- **WHAT NEEDS TO BE DONE**: Every line of the data is to be output verbatim.

(Stored dataset items)

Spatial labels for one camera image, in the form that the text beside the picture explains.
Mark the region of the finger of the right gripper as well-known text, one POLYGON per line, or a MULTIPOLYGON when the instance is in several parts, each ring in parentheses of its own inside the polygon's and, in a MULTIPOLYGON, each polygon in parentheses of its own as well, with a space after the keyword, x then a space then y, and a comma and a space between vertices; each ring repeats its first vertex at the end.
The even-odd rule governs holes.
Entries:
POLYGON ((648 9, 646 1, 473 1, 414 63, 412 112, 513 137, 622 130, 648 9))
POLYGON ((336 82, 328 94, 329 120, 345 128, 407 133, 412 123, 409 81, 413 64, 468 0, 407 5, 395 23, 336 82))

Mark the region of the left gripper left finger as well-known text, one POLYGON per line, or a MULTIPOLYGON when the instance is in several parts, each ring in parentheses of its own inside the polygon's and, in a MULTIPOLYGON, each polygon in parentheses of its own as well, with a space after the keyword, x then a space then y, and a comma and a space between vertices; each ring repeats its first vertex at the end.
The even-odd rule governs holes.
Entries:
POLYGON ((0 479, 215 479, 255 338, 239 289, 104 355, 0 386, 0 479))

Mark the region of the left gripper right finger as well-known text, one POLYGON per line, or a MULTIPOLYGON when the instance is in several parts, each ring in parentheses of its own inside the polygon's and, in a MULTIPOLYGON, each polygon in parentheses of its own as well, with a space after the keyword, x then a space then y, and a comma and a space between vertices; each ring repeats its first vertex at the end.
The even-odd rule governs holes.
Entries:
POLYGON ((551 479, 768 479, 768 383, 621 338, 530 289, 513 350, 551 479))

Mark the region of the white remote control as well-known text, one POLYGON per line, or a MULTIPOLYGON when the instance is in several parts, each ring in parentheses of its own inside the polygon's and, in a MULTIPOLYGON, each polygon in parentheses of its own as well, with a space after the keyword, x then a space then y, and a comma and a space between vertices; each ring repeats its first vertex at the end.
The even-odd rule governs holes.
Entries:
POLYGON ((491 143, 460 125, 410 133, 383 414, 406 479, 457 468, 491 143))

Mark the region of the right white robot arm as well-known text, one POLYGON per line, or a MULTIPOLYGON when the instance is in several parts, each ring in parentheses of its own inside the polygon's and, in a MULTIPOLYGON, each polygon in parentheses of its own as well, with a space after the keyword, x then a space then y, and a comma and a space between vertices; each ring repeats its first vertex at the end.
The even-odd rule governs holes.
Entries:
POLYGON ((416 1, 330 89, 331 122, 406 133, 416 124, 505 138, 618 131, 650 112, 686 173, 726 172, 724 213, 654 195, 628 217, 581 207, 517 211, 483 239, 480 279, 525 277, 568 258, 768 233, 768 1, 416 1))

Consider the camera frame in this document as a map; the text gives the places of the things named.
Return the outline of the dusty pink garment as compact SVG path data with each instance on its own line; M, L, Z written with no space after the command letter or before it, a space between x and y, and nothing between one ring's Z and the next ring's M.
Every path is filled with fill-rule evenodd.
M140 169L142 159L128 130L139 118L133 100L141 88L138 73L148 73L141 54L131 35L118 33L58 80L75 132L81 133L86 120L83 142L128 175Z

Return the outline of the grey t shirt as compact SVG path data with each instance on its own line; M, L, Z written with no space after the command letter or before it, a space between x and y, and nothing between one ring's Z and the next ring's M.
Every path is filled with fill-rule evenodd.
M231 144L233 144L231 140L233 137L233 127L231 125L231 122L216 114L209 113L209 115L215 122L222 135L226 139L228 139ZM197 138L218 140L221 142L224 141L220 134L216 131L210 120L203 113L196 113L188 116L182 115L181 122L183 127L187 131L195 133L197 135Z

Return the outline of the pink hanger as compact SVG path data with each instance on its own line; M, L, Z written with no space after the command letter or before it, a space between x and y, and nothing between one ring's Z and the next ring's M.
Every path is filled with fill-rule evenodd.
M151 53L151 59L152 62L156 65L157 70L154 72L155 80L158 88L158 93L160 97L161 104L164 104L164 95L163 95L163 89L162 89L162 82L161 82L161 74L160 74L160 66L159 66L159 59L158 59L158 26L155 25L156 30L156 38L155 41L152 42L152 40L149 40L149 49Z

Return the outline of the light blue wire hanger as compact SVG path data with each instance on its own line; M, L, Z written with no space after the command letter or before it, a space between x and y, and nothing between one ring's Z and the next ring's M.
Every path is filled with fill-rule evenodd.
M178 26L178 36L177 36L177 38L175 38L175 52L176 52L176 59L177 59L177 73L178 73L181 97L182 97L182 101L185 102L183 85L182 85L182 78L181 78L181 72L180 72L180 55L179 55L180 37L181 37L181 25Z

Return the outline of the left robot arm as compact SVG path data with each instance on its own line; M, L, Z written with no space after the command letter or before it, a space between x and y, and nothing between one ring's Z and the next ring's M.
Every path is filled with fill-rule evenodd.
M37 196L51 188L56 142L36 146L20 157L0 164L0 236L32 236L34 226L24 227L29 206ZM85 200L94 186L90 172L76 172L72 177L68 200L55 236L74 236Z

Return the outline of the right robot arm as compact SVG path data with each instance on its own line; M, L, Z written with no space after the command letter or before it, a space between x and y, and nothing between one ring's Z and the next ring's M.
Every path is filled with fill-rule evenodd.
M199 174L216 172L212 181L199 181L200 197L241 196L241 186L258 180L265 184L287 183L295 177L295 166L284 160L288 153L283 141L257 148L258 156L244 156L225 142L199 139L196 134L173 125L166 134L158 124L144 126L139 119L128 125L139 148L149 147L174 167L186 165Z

- **SOLUTION TO THIS PROBLEM**:
Spatial labels for one camera image, in the form that the text beside the picture explains.
Mark the region of the finger of the right gripper as well-known text, one POLYGON per line, or a MULTIPOLYGON when the instance is in several parts, each ring in parentheses of its own inside the polygon's and, in a MULTIPOLYGON, each polygon in parentheses of its own as well, with a space after the keyword, x then a space then y, and a comma and a space between vertices; each ring repeats its first vertex at the end.
The even-odd rule governs holes.
Entries:
POLYGON ((648 9, 646 1, 473 1, 414 63, 412 112, 513 137, 622 130, 648 9))
POLYGON ((336 82, 328 94, 329 120, 345 128, 407 133, 412 123, 409 81, 413 64, 468 0, 407 5, 395 23, 336 82))

Mark the region of the left gripper left finger as well-known text, one POLYGON per line, or a MULTIPOLYGON when the instance is in several parts, each ring in parentheses of its own inside the polygon's and, in a MULTIPOLYGON, each polygon in parentheses of its own as well, with a space after the keyword, x then a space then y, and a comma and a space between vertices; each ring repeats its first vertex at the end.
The even-odd rule governs holes.
Entries:
POLYGON ((0 479, 215 479, 255 338, 239 289, 104 355, 0 386, 0 479))

Mark the region of the left gripper right finger as well-known text, one POLYGON per line, or a MULTIPOLYGON when the instance is in several parts, each ring in parentheses of its own inside the polygon's and, in a MULTIPOLYGON, each polygon in parentheses of its own as well, with a space after the keyword, x then a space then y, and a comma and a space between vertices; each ring repeats its first vertex at the end.
The even-odd rule governs holes.
Entries:
POLYGON ((551 479, 768 479, 768 383, 621 338, 530 289, 513 350, 551 479))

Mark the region of the white remote control as well-known text, one POLYGON per line, or a MULTIPOLYGON when the instance is in several parts, each ring in parentheses of its own inside the polygon's and, in a MULTIPOLYGON, each polygon in parentheses of its own as well, with a space after the keyword, x then a space then y, and a comma and a space between vertices; each ring repeats its first vertex at the end.
The even-odd rule governs holes.
Entries:
POLYGON ((491 143, 460 125, 410 133, 383 414, 406 479, 457 468, 491 143))

Mark the region of the right white robot arm as well-known text, one POLYGON per line, or a MULTIPOLYGON when the instance is in several parts, each ring in parentheses of its own inside the polygon's and, in a MULTIPOLYGON, each polygon in parentheses of its own as well, with a space after the keyword, x then a space then y, and a comma and a space between vertices; each ring repeats its first vertex at the end.
The even-odd rule governs holes.
Entries:
POLYGON ((416 1, 330 89, 331 122, 406 133, 416 124, 505 138, 618 131, 650 112, 686 173, 726 172, 724 213, 654 195, 628 217, 581 207, 517 211, 483 239, 480 279, 525 277, 568 258, 768 233, 768 1, 416 1))

Consider the camera frame in this document as a map; the text gives the places of the things named.
Return the outline of the dusty pink garment as compact SVG path data with each instance on its own line; M, L, Z written with no space after the command letter or before it, a space between x and y, and nothing between one ring's Z and the next ring's M.
Every path is filled with fill-rule evenodd.
M140 169L142 159L128 130L139 118L133 100L141 88L138 73L148 73L141 54L131 35L118 33L58 80L75 132L81 133L86 120L83 142L128 175Z

Return the outline of the grey t shirt as compact SVG path data with each instance on its own line; M, L, Z written with no space after the command letter or before it, a space between x and y, and nothing between one ring's Z and the next ring's M.
Every path is filled with fill-rule evenodd.
M231 144L233 144L231 140L233 137L233 127L231 125L231 122L216 114L209 113L209 115L215 122L222 135L226 139L228 139ZM197 138L218 140L221 142L224 141L220 134L216 131L210 120L203 113L196 113L188 116L182 115L181 122L183 127L187 131L195 133L197 135Z

Return the outline of the pink hanger as compact SVG path data with each instance on its own line; M, L, Z written with no space after the command letter or before it, a space between x and y, and nothing between one ring's Z and the next ring's M.
Every path is filled with fill-rule evenodd.
M151 53L151 59L152 62L156 65L157 70L154 72L155 80L158 88L158 93L160 97L161 104L164 104L164 95L163 95L163 89L162 89L162 82L161 82L161 74L160 74L160 66L159 66L159 59L158 59L158 26L155 25L156 30L156 38L155 41L152 42L152 40L149 40L149 49Z

Return the outline of the light blue wire hanger as compact SVG path data with each instance on its own line; M, L, Z written with no space after the command letter or before it, a space between x and y, and nothing between one ring's Z and the next ring's M.
Every path is filled with fill-rule evenodd.
M178 26L178 36L177 36L177 38L175 38L175 52L176 52L176 59L177 59L177 73L178 73L181 97L182 97L182 101L185 102L183 85L182 85L182 78L181 78L181 72L180 72L180 55L179 55L180 37L181 37L181 25Z

Return the outline of the left robot arm as compact SVG path data with each instance on its own line; M, L, Z written with no space after the command letter or before it, a space between x and y, and nothing between one ring's Z and the next ring's M.
Every path is filled with fill-rule evenodd.
M37 196L51 188L56 142L36 146L20 157L0 164L0 236L32 236L34 226L24 227L29 206ZM85 200L94 186L90 172L76 172L72 177L68 200L55 236L74 236Z

Return the outline of the right robot arm as compact SVG path data with each instance on its own line; M, L, Z written with no space after the command letter or before it, a space between x and y, and nothing between one ring's Z and the next ring's M.
Every path is filled with fill-rule evenodd.
M199 174L216 172L212 181L199 181L200 197L241 196L241 186L258 180L265 184L287 183L295 177L295 166L284 160L288 153L283 141L257 148L258 156L244 156L225 142L199 139L196 134L173 125L166 134L158 124L144 126L139 119L128 125L139 148L149 147L174 167L186 165Z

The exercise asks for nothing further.